# [What to work on]
In the data below, which lines hold "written"? Copy every one.

# [Task data]
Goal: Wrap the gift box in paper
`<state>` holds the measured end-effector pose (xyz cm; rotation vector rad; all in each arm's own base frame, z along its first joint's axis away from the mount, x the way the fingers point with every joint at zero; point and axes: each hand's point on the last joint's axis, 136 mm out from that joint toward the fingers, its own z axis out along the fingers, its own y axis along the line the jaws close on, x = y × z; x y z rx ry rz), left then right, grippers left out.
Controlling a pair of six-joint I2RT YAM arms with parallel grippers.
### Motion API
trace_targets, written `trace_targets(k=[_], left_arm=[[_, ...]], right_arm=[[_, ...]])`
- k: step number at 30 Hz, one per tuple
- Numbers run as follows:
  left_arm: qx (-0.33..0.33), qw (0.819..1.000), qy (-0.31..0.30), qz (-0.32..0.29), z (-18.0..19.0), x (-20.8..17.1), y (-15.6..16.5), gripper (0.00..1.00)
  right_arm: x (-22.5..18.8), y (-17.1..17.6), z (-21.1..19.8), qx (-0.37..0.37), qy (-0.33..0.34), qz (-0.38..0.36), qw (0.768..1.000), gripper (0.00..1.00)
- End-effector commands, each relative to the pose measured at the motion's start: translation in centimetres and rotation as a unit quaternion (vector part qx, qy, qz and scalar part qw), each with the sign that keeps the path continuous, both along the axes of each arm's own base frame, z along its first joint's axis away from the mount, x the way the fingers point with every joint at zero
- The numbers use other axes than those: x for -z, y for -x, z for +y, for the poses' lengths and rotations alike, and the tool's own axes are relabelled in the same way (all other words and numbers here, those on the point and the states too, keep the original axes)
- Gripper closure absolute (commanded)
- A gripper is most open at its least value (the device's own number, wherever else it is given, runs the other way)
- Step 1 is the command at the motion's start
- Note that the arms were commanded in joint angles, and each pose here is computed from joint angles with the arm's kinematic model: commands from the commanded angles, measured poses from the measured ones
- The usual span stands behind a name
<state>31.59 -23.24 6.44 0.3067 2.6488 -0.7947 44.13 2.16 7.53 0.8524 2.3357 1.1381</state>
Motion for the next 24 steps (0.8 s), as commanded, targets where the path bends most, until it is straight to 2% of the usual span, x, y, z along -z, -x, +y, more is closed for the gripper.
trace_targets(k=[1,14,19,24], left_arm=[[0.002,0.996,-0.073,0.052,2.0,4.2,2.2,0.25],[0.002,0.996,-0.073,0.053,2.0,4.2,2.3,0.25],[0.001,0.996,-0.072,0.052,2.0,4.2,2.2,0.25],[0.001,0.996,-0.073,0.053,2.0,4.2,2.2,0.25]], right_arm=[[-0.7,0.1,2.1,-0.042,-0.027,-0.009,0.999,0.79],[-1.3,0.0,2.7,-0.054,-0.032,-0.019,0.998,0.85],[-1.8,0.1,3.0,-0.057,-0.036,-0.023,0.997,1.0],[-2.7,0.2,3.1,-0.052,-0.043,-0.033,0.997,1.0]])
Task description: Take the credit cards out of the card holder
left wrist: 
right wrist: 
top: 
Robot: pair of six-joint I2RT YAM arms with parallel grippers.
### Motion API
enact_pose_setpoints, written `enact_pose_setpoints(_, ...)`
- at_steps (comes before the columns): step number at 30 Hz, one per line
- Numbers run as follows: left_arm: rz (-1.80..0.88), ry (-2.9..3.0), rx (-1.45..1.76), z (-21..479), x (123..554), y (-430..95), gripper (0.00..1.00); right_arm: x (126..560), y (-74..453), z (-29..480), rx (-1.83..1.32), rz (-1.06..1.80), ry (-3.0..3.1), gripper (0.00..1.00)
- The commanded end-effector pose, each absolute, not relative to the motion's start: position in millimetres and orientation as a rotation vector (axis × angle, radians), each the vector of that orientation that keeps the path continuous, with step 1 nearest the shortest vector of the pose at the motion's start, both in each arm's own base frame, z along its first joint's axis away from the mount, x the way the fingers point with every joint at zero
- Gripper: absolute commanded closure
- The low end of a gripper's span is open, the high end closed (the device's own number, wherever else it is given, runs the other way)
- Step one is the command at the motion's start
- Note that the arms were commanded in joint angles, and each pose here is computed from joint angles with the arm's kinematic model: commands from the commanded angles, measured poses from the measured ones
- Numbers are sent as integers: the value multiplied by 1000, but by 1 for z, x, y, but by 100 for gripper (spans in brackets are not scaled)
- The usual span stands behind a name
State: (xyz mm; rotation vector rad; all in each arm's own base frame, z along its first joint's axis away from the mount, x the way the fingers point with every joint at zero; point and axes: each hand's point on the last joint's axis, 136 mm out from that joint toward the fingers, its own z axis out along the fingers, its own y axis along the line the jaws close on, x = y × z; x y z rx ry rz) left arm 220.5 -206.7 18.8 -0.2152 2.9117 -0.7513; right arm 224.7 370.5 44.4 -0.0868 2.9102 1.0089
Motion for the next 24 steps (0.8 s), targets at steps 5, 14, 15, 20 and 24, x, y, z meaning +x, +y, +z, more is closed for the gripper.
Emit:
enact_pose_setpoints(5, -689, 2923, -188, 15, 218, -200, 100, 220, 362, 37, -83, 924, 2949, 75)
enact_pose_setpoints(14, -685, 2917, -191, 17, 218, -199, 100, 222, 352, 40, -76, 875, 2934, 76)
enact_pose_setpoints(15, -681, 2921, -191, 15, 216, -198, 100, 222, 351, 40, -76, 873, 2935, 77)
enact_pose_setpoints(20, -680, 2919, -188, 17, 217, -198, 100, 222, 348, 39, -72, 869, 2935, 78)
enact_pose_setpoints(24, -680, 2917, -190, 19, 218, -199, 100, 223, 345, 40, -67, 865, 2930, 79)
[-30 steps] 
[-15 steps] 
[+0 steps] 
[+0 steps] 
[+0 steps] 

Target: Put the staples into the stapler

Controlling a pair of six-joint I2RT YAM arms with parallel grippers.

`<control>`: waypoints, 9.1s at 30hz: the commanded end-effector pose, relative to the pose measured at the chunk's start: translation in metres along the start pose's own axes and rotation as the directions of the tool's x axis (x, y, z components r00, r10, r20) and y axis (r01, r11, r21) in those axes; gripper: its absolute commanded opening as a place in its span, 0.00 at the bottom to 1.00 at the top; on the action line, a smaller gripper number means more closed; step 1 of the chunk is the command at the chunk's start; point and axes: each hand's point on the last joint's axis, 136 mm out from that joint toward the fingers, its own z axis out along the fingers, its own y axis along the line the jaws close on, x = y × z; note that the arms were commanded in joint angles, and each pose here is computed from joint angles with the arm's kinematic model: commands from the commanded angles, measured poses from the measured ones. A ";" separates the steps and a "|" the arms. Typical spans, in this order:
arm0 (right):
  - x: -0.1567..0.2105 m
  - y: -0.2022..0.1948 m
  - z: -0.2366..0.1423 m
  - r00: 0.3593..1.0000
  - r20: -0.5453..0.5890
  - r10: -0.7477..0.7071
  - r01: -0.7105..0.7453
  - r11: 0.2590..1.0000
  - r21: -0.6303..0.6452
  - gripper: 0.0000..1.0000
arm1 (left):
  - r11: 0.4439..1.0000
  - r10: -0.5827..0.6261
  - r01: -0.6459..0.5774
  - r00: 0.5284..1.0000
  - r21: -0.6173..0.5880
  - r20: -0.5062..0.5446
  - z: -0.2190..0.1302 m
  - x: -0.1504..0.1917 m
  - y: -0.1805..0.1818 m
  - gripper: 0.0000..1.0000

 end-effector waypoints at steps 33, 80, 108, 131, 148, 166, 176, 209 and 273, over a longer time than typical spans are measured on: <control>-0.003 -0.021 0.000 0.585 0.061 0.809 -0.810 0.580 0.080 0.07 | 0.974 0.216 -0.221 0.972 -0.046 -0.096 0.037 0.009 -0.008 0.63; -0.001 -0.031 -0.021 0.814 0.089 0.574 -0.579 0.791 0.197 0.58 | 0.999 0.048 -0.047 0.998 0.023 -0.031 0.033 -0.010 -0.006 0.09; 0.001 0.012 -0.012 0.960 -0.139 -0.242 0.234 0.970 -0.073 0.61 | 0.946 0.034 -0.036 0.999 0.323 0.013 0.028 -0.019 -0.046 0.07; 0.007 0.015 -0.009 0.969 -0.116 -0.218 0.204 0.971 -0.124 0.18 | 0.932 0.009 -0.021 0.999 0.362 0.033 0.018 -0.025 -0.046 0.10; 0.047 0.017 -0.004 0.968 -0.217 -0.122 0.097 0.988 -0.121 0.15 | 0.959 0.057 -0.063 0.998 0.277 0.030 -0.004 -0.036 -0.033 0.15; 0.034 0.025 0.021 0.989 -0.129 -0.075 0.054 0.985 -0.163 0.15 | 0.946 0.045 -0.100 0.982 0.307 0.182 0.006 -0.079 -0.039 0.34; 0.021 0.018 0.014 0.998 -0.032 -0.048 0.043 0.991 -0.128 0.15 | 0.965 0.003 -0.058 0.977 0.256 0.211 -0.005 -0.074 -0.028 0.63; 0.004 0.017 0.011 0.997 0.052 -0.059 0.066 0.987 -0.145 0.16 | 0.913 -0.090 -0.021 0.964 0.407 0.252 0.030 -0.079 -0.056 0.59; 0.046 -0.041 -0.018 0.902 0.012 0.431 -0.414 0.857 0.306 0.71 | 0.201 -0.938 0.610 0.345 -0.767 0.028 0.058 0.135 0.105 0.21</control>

# [Answer space]
trace_targets, written `trace_targets(k=[_], left_arm=[[_, ...]], right_arm=[[_, ...]])`
enact_pose_setpoints, written `enact_pose_setpoints(_, ...)`

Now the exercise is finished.